What the task asks -
From the line that contains "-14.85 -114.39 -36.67" to the final line of the entries below, write out every line exactly as it appears, and nothing else.

Dataset -
══════

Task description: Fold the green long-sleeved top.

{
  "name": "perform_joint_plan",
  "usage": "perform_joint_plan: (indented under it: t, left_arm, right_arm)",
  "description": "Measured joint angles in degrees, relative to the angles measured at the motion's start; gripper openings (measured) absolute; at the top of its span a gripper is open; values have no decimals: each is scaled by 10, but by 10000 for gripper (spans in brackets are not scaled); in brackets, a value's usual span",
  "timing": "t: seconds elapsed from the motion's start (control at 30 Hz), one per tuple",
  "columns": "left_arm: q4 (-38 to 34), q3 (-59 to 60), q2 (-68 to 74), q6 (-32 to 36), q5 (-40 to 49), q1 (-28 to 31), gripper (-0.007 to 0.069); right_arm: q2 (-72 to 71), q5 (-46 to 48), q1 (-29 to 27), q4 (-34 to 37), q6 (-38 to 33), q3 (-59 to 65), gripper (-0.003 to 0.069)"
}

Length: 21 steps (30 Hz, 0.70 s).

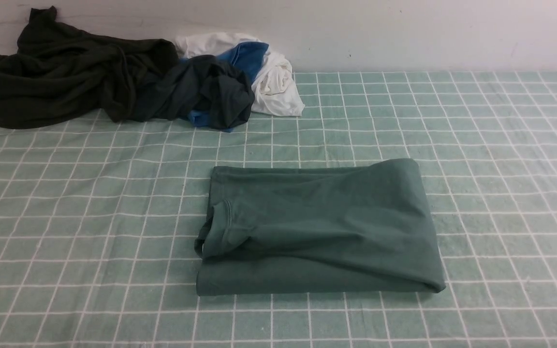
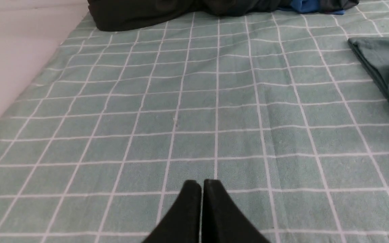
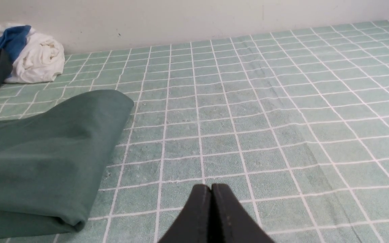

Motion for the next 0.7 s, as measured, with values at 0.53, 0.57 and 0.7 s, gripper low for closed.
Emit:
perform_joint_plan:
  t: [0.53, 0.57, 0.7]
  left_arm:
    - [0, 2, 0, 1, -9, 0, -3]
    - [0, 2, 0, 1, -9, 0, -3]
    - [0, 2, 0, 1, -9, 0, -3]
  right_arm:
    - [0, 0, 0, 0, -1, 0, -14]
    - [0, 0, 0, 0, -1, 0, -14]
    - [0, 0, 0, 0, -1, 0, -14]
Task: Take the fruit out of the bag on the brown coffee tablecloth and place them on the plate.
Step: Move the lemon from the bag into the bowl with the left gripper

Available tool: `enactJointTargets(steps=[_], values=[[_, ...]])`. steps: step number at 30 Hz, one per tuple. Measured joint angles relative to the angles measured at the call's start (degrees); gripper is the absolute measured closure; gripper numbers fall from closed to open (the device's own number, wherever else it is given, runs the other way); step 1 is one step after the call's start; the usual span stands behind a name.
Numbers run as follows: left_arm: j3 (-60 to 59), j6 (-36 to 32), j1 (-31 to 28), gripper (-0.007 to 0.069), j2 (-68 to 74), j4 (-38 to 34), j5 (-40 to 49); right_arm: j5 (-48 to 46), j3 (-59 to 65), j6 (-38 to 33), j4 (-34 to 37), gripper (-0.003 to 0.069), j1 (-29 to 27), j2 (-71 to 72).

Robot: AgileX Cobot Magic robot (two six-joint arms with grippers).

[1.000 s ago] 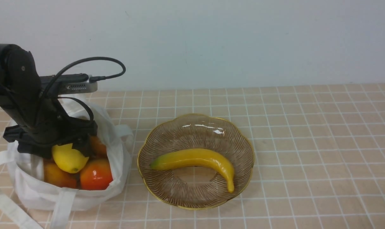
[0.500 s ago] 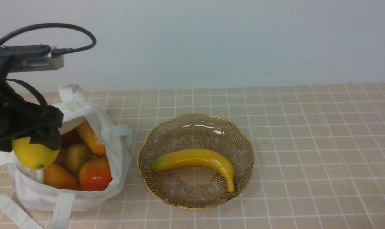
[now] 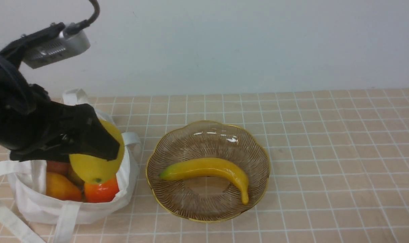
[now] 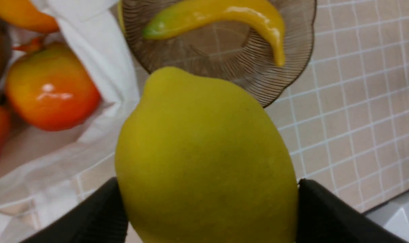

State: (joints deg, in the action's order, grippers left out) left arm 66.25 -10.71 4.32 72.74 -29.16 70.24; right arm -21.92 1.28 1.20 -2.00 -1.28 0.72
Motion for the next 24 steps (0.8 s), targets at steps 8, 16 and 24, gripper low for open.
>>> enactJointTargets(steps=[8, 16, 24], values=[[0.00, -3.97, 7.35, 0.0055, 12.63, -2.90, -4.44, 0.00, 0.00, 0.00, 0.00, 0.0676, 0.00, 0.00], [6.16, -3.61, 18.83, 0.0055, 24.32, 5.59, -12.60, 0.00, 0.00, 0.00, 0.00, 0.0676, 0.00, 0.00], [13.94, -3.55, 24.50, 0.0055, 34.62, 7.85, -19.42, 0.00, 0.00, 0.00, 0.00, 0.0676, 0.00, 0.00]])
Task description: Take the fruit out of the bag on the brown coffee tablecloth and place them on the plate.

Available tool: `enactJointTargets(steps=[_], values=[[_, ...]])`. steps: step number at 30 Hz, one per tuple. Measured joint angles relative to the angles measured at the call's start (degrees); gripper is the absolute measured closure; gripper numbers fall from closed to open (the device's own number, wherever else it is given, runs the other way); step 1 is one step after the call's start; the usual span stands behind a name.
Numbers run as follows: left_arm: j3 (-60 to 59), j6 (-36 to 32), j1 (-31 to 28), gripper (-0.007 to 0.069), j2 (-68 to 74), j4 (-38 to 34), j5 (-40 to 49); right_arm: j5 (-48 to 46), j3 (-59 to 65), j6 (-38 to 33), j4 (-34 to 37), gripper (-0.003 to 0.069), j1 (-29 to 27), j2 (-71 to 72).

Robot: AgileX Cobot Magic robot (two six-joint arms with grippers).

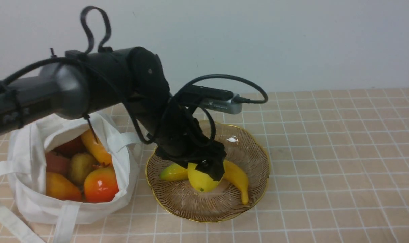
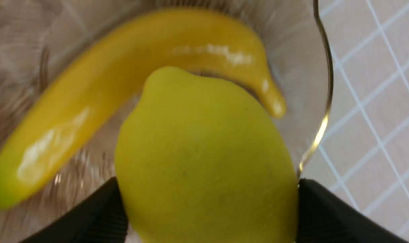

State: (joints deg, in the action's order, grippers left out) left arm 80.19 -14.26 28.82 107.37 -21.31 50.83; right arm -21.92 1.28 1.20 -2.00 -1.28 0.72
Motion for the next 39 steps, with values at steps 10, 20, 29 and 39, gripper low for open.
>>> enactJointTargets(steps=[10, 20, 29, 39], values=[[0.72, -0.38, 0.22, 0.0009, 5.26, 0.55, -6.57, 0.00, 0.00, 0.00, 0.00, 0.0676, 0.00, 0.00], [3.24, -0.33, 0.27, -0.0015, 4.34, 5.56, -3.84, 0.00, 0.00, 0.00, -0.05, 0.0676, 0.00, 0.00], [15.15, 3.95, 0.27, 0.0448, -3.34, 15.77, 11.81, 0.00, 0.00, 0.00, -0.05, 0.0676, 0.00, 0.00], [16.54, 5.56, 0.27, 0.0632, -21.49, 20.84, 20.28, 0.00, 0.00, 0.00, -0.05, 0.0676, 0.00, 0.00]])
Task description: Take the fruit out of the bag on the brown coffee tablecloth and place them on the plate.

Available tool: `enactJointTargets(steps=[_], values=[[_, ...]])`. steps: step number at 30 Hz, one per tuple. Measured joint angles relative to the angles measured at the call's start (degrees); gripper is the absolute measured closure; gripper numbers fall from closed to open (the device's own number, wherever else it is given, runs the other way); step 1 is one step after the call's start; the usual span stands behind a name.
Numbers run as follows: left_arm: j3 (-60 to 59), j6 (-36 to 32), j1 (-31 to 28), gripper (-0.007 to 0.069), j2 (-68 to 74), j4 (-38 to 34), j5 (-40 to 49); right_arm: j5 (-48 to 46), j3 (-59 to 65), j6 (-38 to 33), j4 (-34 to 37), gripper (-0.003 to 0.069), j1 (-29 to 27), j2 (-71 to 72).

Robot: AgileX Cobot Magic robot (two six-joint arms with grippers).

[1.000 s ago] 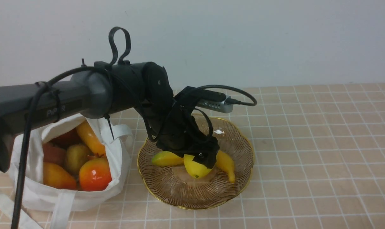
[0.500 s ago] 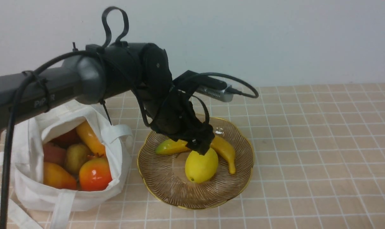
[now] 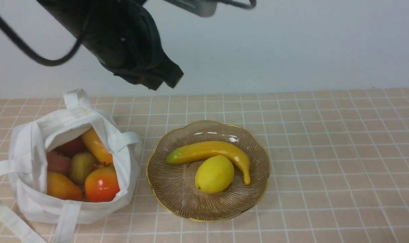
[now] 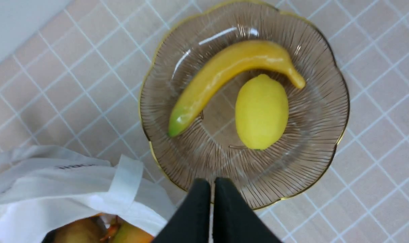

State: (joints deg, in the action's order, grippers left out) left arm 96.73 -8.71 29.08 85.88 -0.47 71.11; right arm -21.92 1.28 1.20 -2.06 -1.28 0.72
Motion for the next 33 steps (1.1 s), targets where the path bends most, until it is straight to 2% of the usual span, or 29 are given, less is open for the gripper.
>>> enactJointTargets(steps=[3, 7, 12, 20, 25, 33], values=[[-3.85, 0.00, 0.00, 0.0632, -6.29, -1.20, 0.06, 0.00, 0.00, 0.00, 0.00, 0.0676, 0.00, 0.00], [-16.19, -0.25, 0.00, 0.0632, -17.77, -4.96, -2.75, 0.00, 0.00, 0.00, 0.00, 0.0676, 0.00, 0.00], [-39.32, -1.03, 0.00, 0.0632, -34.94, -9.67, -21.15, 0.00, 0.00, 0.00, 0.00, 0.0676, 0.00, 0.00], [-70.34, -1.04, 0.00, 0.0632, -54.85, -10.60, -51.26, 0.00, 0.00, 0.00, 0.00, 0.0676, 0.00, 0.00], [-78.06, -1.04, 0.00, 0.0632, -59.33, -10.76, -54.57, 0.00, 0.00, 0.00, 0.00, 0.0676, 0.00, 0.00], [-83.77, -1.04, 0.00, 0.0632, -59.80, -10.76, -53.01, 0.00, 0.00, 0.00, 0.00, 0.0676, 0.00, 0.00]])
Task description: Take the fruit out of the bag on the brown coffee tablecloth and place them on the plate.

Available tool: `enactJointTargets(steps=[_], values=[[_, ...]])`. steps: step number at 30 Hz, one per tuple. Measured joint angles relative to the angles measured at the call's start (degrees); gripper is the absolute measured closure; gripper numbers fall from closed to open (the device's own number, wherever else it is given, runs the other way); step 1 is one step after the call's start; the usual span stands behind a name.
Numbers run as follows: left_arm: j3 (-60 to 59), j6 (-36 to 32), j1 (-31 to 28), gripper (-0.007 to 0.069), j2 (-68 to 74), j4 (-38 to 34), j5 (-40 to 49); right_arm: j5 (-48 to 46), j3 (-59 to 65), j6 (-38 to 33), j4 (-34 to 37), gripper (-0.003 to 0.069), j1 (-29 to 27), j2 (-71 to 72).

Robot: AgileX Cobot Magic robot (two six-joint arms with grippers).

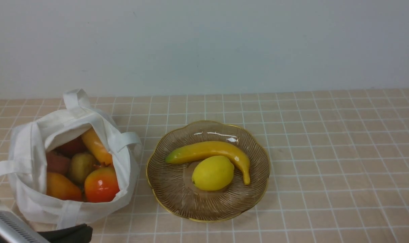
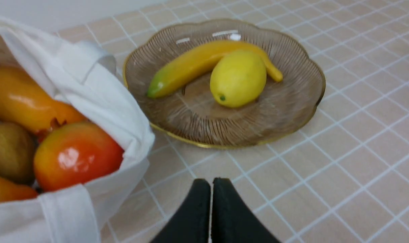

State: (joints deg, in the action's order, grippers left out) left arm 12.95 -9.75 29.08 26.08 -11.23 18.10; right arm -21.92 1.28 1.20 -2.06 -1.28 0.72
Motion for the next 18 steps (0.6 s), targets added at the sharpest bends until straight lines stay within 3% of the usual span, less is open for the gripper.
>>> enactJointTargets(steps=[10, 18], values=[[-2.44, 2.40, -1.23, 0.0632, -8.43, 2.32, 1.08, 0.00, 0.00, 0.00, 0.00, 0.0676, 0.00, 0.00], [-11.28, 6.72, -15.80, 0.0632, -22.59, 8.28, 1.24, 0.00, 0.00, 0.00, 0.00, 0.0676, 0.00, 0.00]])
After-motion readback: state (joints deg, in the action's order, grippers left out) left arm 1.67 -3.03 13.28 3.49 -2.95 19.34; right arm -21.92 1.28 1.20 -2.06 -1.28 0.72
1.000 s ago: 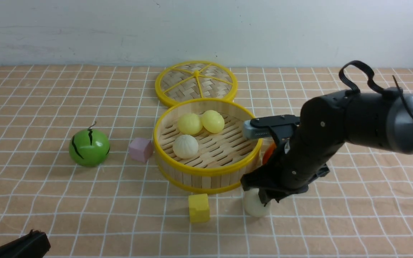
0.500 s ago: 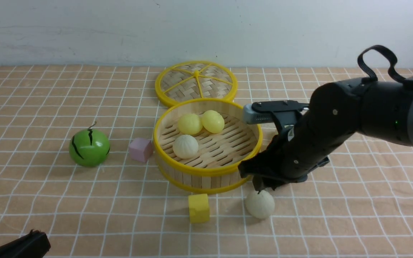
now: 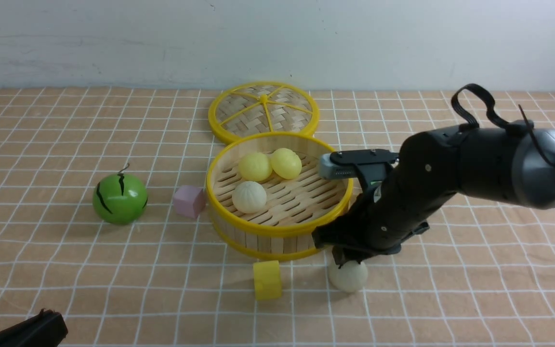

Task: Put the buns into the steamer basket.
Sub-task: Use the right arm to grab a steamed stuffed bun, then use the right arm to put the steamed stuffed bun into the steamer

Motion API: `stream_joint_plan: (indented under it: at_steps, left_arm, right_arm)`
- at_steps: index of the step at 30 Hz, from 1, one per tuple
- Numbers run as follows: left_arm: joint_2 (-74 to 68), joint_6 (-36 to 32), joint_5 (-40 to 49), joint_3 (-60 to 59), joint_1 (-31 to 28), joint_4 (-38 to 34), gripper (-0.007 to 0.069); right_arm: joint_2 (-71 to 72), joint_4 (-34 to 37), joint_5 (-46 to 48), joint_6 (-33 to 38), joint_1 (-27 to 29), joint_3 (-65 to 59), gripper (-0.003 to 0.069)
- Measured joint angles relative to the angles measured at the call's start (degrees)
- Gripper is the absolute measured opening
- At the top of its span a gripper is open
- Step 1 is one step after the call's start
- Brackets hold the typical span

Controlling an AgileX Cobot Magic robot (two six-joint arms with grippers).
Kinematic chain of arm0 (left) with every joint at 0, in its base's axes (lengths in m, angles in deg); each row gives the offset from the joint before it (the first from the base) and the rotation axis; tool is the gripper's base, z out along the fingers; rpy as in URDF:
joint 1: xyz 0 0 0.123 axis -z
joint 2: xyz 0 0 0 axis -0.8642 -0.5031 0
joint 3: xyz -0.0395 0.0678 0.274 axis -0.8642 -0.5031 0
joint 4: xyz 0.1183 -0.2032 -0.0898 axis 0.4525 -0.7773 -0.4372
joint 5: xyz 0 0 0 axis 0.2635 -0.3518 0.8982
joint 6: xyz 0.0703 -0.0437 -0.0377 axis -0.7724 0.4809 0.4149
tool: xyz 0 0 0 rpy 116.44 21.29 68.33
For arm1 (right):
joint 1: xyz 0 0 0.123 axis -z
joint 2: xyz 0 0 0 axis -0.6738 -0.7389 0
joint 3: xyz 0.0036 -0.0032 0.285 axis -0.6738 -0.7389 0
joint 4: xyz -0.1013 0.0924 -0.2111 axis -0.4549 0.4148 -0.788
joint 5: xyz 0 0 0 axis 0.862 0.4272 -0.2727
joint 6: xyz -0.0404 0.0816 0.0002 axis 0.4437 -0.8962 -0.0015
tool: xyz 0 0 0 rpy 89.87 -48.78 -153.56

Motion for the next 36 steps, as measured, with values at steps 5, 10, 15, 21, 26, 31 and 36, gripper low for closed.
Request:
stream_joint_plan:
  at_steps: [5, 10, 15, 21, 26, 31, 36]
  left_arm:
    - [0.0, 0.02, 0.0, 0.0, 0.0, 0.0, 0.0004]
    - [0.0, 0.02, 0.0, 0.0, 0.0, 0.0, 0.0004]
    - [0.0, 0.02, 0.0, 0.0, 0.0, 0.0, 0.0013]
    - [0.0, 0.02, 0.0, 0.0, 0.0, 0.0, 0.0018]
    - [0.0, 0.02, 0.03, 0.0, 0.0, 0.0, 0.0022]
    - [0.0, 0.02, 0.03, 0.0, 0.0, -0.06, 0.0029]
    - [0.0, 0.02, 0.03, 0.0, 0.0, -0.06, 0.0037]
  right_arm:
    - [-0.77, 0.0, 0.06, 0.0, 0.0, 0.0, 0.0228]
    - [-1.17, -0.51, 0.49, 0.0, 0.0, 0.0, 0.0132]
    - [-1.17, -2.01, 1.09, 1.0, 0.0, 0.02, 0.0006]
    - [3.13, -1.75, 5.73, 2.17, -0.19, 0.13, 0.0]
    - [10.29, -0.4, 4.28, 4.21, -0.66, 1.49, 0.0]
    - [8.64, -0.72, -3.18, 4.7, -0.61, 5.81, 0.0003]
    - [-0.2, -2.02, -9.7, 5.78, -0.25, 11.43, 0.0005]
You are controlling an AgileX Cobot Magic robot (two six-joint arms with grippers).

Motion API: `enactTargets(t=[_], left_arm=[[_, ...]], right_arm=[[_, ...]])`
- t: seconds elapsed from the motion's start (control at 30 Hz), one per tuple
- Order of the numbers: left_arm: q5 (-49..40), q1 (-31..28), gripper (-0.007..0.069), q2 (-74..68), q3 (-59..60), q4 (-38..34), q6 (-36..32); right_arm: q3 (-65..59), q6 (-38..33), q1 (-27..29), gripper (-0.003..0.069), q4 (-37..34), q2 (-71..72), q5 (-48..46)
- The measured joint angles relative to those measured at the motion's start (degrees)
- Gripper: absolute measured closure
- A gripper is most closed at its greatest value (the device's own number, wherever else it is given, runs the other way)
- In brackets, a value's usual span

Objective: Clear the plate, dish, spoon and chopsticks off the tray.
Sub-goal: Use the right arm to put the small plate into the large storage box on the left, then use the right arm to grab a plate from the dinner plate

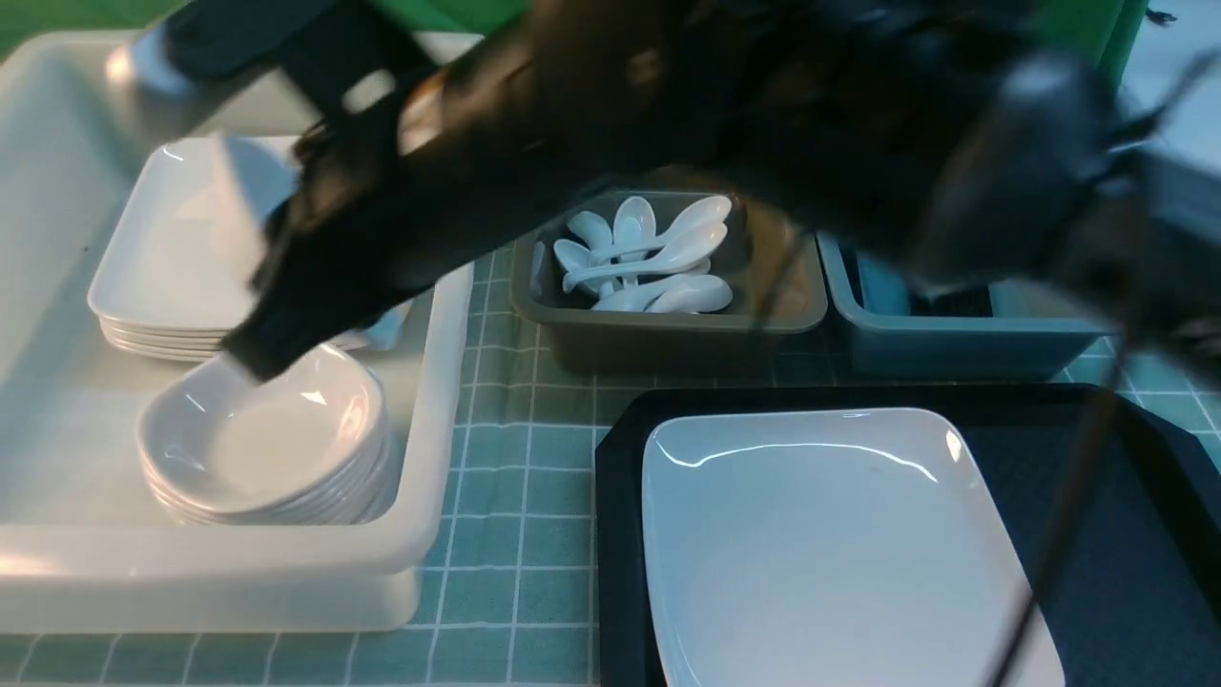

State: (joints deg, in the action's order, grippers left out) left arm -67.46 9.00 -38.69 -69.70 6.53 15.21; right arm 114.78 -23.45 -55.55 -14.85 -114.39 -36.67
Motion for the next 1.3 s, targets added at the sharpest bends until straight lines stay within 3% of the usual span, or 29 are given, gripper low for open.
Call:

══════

Written answer -
State: (joints deg, in the action's order, grippers left out) left arm -67.46 9.00 -38.69 -69.70 6.53 15.21; right arm 114.78 -23.45 -55.55 -14.85 -114.39 -36.67
Motion for the next 1.3 s, targets added at the sharpest bends until straight lines stay within 3% of the usual span, or 29 are given, gripper low for open.
Call:

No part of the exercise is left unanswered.